I wish I could say that everything had been going great at work the last few weeks, but it would not be true.
Pursuant to the entry I wrote last month, in which I remarked that everything was going peachy at work, it has become clear that I am not challenged enough by deck hand work, and although people have been coaching me in the engine room for an entire year now, no one is really confident enough in me yet to just throw me into the fire and let me take on the challenge of doing it all myself. As a result of my frustration, I’ve been losing motivation, distracting myself with my phone and generally pissing off my superiors. I knew what I was doing wrong yet it was so difficult to make a change. Recently I finally resolved to put the phone away and go phone-free on watch, something I haven’t done in a really long time.
I thought about what I used to do when I didn’t have an iPhone, and I realized: I used to write. I wrote every day, a stream of consciousness from my brain onto the page. It was always an amazing way to clear my mind, and I’ve started doing it again. We all need mental stimulation, but when we sit there with our noses stuck to our screens, staring at instagram or facebook – refresh, refresh, refresh – it entertains us but does not provide any real intellectual stimulation and we are left feeling anxious, craving more feedback but never attaining the gratification our brains need. Hand-writing has been shown to make connections in the brain that typing on a computer or a phone can’t. And seeing me writing in my notebook doesn’t put my coworkers on edge the way seeing me staring at my phone does.
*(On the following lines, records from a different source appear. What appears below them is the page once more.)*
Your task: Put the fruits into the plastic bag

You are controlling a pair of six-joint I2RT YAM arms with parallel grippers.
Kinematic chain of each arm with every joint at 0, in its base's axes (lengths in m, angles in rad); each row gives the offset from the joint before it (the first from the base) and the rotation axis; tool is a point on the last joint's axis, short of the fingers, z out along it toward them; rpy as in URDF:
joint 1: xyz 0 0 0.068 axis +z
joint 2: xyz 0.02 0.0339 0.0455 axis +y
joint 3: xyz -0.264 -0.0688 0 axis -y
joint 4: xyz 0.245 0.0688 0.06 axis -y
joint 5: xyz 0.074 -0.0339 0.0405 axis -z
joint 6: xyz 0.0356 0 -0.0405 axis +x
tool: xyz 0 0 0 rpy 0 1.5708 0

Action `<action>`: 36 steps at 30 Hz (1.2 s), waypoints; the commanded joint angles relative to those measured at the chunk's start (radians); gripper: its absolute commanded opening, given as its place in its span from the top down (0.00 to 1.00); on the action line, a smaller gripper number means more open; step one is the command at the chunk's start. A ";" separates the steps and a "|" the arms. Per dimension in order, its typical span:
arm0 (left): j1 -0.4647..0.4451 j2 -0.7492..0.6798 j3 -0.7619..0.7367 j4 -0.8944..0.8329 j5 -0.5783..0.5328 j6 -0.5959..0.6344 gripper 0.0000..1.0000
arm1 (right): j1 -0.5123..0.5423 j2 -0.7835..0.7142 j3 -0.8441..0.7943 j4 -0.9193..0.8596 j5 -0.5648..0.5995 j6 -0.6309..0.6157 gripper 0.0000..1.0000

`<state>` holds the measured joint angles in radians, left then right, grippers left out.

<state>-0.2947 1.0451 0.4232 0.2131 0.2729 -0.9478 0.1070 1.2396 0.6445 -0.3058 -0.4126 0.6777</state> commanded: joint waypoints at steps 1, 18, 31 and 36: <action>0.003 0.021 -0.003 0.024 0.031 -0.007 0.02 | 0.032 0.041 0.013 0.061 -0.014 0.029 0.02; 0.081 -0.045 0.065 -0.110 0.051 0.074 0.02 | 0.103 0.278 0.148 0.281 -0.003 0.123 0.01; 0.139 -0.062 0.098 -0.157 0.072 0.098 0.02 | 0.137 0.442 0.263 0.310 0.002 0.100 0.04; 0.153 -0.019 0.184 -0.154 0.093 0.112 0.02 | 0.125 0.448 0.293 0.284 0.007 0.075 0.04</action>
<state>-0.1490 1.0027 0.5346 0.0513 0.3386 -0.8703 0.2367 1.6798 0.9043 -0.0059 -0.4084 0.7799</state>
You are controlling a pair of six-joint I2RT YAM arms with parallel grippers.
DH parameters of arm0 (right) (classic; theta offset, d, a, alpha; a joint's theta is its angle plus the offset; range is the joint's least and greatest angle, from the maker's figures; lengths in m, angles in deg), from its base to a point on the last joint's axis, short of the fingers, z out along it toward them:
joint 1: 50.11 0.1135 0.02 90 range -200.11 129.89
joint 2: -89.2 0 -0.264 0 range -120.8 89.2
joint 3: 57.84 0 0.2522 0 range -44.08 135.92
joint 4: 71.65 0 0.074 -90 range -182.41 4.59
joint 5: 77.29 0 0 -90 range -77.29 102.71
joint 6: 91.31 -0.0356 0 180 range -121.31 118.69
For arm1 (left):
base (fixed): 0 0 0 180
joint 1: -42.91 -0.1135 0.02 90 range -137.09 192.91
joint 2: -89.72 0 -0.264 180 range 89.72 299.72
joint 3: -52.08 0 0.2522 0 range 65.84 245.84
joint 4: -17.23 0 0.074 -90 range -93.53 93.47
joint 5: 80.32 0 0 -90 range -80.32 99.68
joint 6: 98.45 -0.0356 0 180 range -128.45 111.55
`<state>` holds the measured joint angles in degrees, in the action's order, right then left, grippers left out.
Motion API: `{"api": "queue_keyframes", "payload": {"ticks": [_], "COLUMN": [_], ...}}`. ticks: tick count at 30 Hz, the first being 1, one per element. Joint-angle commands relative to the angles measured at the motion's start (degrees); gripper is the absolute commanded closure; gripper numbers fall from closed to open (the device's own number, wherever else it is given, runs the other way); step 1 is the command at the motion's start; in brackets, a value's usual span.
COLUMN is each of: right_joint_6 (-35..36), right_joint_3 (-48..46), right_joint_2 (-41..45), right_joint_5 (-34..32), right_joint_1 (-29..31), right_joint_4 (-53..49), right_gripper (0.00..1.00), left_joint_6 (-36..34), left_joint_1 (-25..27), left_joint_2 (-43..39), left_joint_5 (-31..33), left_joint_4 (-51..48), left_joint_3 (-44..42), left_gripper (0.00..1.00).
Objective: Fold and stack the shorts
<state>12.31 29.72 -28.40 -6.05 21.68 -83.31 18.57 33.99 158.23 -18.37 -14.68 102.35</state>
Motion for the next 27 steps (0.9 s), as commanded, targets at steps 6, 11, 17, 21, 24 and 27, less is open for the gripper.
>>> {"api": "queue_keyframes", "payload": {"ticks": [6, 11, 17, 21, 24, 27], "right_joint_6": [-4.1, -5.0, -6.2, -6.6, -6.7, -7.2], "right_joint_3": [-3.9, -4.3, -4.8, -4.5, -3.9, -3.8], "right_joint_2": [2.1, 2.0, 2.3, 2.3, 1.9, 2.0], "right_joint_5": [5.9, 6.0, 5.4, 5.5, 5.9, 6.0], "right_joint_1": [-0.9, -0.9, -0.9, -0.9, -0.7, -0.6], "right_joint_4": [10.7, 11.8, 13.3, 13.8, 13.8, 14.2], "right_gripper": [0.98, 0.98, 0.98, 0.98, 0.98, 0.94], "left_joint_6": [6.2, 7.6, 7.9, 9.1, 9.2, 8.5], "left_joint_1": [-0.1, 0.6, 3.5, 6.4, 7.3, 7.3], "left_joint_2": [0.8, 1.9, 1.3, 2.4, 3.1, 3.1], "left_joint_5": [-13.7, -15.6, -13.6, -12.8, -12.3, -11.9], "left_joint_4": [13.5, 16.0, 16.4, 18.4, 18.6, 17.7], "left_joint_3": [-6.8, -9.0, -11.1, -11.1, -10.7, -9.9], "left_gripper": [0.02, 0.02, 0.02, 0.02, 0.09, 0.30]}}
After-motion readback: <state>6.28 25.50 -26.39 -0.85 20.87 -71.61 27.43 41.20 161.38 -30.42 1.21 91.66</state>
Not to mention, this isn’t the first time having my phone on me has been a problem; when I was a deck hand at Foss, I had a captain on the Henry Foss who told me when he saw me taking photos on a deck barge that he would write me up and kick me off the boat if he saw my phone again. Yikes… it’s hard not to get a bit defensive at such a severe threat, but in spite of my occasional cocky attitude, I have realized that it’s time to exhibit a little humility and admit that messing with my phone on watch really does distract me more than I think it does. So I put it away, and after a few days, I wrote this:
“Keeping my phone in my room while I’m off watch has changed my life in 3 days. Suddenly I’m so much more aware of what is going on around me. I possess efficacy that I don’t recognize, and I feel like a different person. Suddenly I see that I have been getting buffeted by life for months, flopping passively as it tosses me around. Being faced with the opportunity to finally take control and move forward into a new phase feels like discovering strength I didn’t know I could have. It’s a little scary because having power and taking responsibility for that power can be stressful when you’ve been feeling powerless for months or even years. Stepping up and taking control is scary, but the reward is so much greater than the fear.
Amazing how putting away my phone can bring all of this about.”